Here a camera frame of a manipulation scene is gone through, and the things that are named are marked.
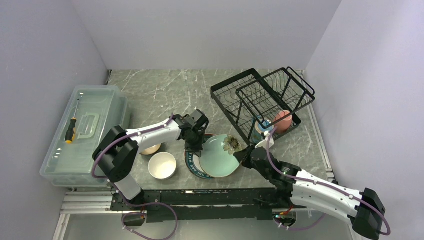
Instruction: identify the white plate teal lettered rim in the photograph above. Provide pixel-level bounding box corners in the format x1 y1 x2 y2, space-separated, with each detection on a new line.
184 151 214 180

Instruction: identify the light blue flower plate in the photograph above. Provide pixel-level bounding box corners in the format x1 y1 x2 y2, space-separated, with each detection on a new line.
199 134 243 178

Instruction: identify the blue mug orange inside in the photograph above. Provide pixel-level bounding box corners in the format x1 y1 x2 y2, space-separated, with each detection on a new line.
250 118 274 145

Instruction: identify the white bowl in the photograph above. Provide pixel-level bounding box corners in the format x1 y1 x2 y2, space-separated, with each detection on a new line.
148 152 177 180

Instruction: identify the pink mug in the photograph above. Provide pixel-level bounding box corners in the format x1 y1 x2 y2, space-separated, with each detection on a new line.
273 110 293 134

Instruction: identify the black wire dish rack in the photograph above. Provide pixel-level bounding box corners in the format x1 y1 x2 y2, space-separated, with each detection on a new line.
210 67 316 145

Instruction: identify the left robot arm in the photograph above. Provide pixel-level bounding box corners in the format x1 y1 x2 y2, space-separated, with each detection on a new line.
91 109 209 210

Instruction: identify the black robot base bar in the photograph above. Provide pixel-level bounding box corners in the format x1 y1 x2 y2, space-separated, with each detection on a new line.
110 188 293 223

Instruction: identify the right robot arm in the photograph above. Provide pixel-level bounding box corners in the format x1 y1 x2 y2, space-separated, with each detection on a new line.
234 146 392 240

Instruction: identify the dark bowl beige inside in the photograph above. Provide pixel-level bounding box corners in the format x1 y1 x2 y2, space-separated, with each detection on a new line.
139 144 161 156

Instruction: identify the clear plastic storage box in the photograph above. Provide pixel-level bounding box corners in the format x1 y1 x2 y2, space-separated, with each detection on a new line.
39 85 131 188

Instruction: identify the yellow black screwdriver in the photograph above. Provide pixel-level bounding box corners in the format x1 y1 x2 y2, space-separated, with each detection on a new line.
65 98 80 144

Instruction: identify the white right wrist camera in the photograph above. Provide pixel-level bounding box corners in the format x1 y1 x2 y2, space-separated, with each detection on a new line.
254 131 275 150

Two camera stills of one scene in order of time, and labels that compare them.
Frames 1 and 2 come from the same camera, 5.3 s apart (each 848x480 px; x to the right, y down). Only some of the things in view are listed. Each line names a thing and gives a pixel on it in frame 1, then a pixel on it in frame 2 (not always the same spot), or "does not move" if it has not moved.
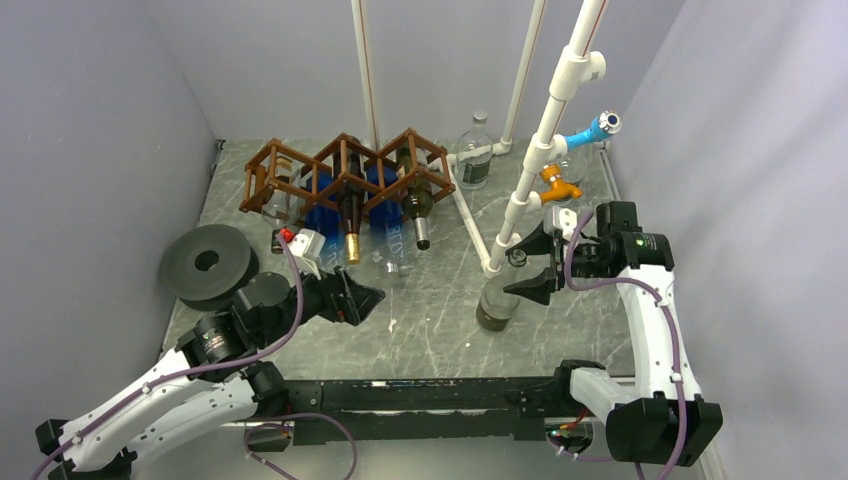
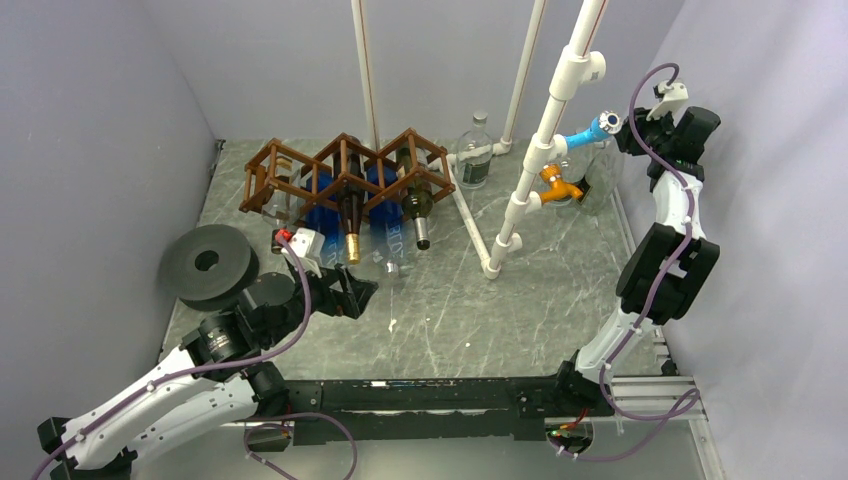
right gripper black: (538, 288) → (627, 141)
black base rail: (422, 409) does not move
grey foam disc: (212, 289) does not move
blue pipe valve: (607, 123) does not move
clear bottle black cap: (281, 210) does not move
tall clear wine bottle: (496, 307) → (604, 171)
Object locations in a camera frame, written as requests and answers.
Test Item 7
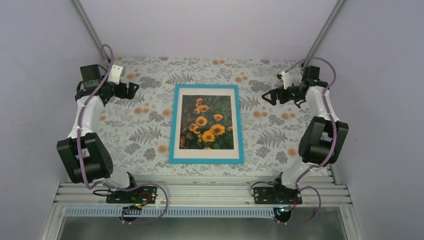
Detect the white paper mat border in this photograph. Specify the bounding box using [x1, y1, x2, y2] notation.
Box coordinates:
[173, 88, 241, 161]

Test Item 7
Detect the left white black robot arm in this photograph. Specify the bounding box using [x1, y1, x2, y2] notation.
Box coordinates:
[56, 64, 140, 203]

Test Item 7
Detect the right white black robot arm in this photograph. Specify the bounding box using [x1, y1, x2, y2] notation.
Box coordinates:
[262, 66, 349, 204]

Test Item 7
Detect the floral patterned table mat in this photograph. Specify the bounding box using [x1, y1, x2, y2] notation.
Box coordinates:
[98, 57, 312, 176]

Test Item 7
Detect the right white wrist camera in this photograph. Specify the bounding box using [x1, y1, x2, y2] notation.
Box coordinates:
[277, 70, 293, 90]

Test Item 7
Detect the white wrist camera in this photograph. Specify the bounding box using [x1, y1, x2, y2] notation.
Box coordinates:
[107, 64, 125, 85]
[277, 70, 293, 90]

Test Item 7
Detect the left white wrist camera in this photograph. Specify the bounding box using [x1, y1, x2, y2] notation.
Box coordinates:
[107, 64, 125, 85]

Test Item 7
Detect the right aluminium corner post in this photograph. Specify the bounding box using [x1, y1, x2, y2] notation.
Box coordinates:
[306, 0, 347, 58]

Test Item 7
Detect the aluminium corner post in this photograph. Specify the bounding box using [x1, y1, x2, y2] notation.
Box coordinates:
[306, 0, 347, 58]
[70, 0, 110, 63]

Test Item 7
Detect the left aluminium corner post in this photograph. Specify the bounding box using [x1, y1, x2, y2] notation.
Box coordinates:
[70, 0, 110, 63]

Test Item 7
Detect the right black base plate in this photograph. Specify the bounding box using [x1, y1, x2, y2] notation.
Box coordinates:
[253, 185, 303, 205]

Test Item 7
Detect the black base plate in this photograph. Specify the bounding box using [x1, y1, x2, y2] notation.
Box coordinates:
[106, 186, 158, 205]
[253, 185, 303, 205]

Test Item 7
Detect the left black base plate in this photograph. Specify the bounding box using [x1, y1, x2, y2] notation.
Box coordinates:
[106, 186, 158, 205]

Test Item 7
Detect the slotted grey cable duct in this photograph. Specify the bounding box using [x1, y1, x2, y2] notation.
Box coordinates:
[64, 206, 274, 219]

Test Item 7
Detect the aluminium rail base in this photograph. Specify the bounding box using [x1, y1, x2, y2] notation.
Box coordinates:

● ● ● ● ● ● ●

Which lines hold the string "that"? Copy all of them from the data above.

● **Solution**:
Here a camera frame of a manipulation scene is gone through, and the things that are named are marked.
Two camera stills of one scene in order of time, and labels that compare them.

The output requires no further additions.